Requirement: Drop the pictures; give again exactly the lines from the one holding "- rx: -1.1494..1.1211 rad" through the end of the data.

Input data:
= = =

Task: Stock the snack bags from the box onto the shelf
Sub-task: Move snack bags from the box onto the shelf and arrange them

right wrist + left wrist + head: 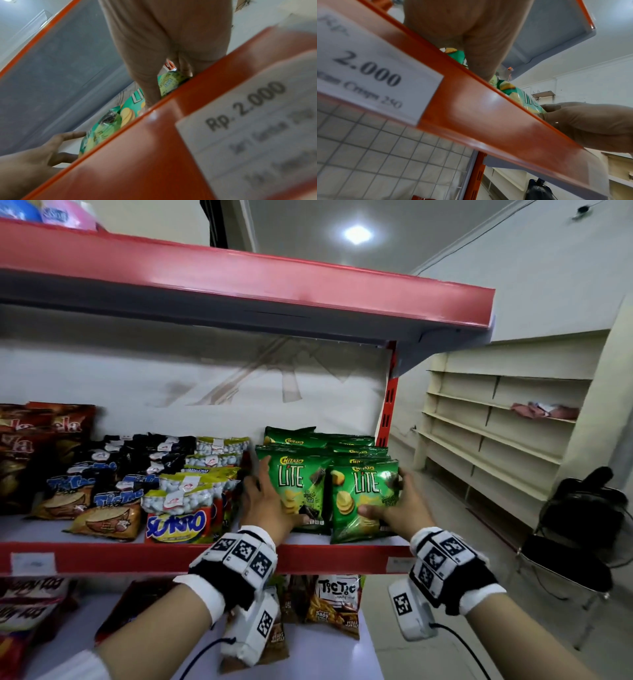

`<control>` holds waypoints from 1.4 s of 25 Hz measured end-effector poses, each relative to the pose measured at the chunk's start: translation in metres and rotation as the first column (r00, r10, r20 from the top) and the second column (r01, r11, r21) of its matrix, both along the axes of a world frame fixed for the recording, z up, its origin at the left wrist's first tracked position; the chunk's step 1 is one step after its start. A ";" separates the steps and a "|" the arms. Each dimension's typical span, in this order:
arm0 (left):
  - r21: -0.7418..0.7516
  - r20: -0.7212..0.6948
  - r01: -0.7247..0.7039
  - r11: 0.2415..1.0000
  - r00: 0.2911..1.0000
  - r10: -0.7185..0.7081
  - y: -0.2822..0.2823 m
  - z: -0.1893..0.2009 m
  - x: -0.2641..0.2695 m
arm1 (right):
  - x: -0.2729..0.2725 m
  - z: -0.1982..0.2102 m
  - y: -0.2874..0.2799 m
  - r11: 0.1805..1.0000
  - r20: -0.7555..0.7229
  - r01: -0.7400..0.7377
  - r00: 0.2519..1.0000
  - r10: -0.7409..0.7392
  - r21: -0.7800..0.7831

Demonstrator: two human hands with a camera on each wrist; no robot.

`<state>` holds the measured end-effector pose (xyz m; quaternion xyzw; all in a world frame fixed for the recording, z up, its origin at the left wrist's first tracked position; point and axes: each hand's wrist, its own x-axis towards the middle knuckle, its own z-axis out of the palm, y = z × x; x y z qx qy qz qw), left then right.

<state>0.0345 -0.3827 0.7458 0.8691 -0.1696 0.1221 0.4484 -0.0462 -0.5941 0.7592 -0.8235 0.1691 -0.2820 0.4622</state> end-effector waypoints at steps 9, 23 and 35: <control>-0.002 0.009 0.059 0.998 0.998 -0.059 0.007 -0.009 0.003 | -0.002 -0.006 -0.007 1.000 -0.198 -0.003 0.980 -0.001 -0.020; -0.154 0.317 0.195 0.969 0.938 -0.139 0.032 0.006 -0.021 | -0.011 0.029 0.023 0.979 0.405 0.187 0.904 -0.139 -0.082; 0.140 0.200 -0.328 0.934 0.934 0.297 0.231 0.015 0.037 | 0.036 0.052 0.241 0.954 0.500 -0.243 0.813 0.299 -0.175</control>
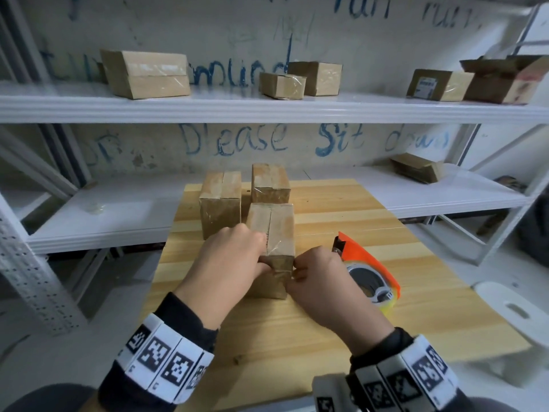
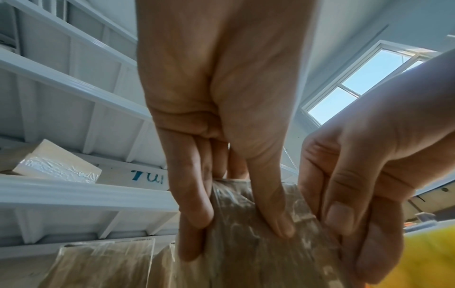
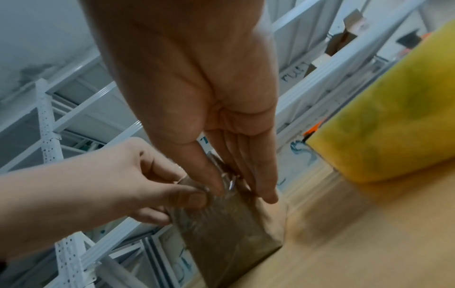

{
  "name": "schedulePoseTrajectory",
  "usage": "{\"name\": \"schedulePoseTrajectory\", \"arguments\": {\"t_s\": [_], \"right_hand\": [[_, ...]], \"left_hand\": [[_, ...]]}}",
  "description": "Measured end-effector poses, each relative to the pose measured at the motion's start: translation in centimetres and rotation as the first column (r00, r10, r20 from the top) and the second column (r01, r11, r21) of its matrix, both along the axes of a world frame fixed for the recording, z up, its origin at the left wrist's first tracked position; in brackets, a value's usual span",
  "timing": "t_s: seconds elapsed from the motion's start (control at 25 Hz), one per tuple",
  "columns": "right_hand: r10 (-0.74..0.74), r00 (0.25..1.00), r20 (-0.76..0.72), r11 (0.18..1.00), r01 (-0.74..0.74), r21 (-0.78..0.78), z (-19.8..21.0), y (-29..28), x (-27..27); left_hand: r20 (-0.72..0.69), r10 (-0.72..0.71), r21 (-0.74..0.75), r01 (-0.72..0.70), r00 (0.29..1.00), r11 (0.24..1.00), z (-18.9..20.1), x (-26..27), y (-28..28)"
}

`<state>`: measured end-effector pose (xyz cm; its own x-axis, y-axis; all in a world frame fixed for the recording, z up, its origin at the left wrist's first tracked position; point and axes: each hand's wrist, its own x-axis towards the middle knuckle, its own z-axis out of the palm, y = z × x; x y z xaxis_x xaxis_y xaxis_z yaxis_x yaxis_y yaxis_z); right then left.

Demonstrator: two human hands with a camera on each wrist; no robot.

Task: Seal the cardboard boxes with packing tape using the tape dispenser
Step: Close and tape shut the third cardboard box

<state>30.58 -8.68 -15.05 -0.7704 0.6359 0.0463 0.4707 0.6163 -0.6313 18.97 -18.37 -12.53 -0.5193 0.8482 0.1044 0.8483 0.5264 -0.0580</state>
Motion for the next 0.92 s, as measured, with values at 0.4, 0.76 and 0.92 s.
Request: {"name": "schedulePoseTrajectory", "arguments": {"t_s": [0.4, 0.76, 0.92], "right_hand": [[0.098, 0.994, 0.039, 0.949, -0.082, -0.304, 0.1, -1.4, 0.4], [0.131, 0.990, -0.049, 0.966, -0.139, -0.219, -1.3, 0.2, -0.2], [0.140, 0.986, -0.089, 0.988, -0.145, -0.045, -0.7, 1.4, 0.0]], "left_hand": [[0.002, -0.015, 0.036, 0.015, 1.000, 0.999, 0.3, 0.3, -0.1], [0.157, -0.051, 0.169, 0.024, 0.986, 0.985, -0.1, -0.2, -0.9], [0.395, -0.111, 0.308, -0.018, 0.912, 0.951, -0.9, -1.5, -1.1]]}}
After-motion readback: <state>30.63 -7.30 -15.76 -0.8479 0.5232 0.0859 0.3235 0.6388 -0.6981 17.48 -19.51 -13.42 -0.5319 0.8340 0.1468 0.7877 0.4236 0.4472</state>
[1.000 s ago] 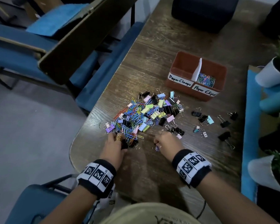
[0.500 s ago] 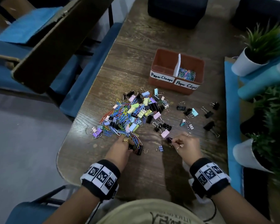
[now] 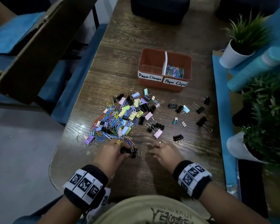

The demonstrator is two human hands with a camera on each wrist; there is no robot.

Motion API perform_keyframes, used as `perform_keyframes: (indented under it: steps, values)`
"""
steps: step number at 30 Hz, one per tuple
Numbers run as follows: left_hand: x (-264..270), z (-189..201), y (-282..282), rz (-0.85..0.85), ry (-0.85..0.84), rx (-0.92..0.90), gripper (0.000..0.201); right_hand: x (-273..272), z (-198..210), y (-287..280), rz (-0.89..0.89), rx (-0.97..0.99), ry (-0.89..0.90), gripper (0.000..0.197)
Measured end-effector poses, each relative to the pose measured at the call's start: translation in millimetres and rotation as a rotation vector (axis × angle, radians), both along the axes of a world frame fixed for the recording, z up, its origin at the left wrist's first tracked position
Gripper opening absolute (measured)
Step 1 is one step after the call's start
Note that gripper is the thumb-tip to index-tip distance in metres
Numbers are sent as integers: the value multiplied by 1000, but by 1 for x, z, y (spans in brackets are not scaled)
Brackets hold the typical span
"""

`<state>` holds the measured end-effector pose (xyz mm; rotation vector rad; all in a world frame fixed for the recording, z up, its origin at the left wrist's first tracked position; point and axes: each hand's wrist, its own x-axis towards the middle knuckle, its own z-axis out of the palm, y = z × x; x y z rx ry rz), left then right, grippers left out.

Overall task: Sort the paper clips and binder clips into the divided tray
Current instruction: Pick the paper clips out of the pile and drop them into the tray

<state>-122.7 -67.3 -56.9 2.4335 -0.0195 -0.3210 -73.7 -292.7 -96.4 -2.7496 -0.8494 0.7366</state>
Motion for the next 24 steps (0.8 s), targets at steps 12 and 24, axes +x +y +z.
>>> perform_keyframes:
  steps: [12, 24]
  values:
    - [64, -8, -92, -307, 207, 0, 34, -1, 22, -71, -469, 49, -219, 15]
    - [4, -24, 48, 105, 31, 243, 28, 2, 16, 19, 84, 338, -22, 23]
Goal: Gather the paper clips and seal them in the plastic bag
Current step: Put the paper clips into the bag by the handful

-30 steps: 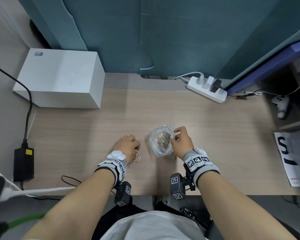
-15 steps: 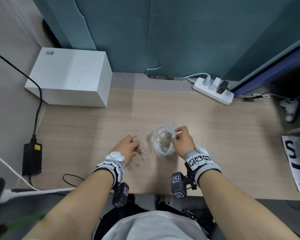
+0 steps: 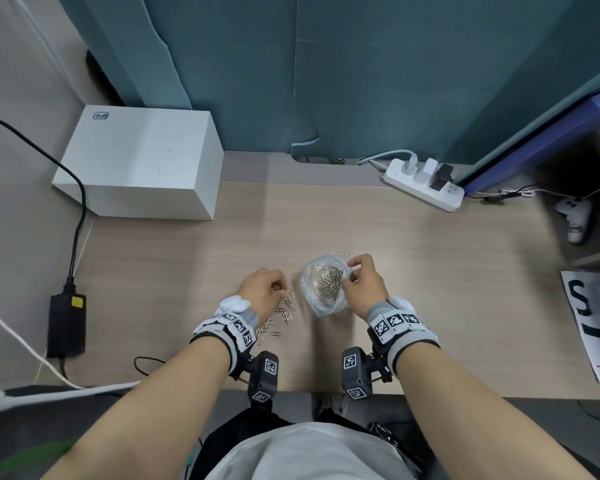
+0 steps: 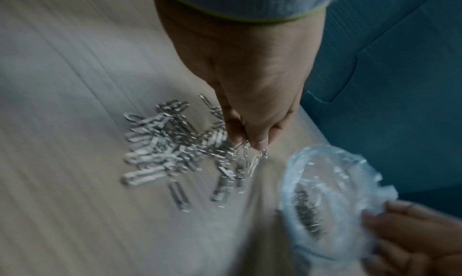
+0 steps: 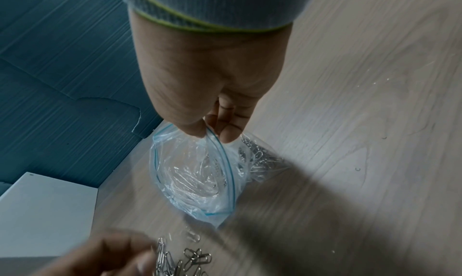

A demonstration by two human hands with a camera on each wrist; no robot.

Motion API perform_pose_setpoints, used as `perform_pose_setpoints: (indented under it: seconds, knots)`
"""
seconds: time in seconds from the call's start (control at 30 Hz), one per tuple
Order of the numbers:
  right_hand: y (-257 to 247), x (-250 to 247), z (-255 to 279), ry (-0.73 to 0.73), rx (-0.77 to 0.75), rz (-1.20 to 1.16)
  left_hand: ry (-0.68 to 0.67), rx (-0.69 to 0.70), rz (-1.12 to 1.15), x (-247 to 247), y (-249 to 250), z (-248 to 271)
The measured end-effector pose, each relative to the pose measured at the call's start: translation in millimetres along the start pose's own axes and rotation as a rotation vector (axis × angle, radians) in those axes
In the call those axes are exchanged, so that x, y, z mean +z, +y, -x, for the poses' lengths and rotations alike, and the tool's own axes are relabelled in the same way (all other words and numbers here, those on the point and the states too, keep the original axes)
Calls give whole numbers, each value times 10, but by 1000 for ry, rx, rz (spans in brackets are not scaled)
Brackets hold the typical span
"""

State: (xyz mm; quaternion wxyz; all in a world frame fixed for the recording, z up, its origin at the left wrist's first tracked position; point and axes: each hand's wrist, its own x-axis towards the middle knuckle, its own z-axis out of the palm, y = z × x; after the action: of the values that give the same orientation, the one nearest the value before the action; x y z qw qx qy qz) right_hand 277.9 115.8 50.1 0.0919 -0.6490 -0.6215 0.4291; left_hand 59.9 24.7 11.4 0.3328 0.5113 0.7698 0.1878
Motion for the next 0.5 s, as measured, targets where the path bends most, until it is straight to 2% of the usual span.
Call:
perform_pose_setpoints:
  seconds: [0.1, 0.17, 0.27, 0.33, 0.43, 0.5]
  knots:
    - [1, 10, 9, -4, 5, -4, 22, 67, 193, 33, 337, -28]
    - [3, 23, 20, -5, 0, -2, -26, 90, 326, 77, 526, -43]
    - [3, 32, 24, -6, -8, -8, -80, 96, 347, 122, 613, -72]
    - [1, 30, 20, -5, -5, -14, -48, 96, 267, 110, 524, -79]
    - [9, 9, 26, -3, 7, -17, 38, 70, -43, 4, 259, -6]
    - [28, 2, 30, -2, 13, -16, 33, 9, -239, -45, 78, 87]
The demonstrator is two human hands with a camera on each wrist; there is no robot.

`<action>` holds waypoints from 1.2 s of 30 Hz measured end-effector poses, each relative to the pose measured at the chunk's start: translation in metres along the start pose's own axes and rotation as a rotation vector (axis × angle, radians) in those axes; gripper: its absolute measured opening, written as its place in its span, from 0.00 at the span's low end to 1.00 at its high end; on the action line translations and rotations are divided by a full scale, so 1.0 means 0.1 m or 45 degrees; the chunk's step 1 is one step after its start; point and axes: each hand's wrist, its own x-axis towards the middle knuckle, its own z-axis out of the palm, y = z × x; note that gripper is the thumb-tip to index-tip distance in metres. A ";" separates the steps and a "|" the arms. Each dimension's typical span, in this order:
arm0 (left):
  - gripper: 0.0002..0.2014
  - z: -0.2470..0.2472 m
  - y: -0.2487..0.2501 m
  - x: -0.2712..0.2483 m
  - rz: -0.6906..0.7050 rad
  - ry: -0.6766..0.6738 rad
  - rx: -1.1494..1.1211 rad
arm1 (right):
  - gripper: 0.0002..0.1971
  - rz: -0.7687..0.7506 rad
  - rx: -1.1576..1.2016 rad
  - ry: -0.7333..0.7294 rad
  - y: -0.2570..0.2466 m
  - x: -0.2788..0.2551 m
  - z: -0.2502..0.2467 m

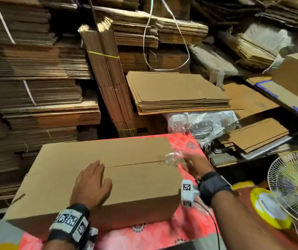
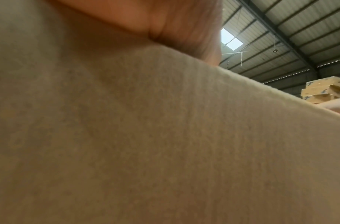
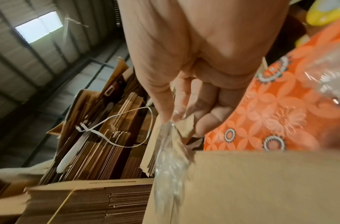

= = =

Task response:
  - rx: -1.1494..1.1211 rad
arm1 (right):
  - gripper: 0.0002..0.1971
  - rz: -0.7687..0.7506 rad
  - rx: -1.1576..1.2016 rad
  - ry: -0.7333..0.7294 rad
  - y: -0.2570..0.2466 m
  - x: -0.2788..0.2551 m
  - z: -0.2502..0.2467 m

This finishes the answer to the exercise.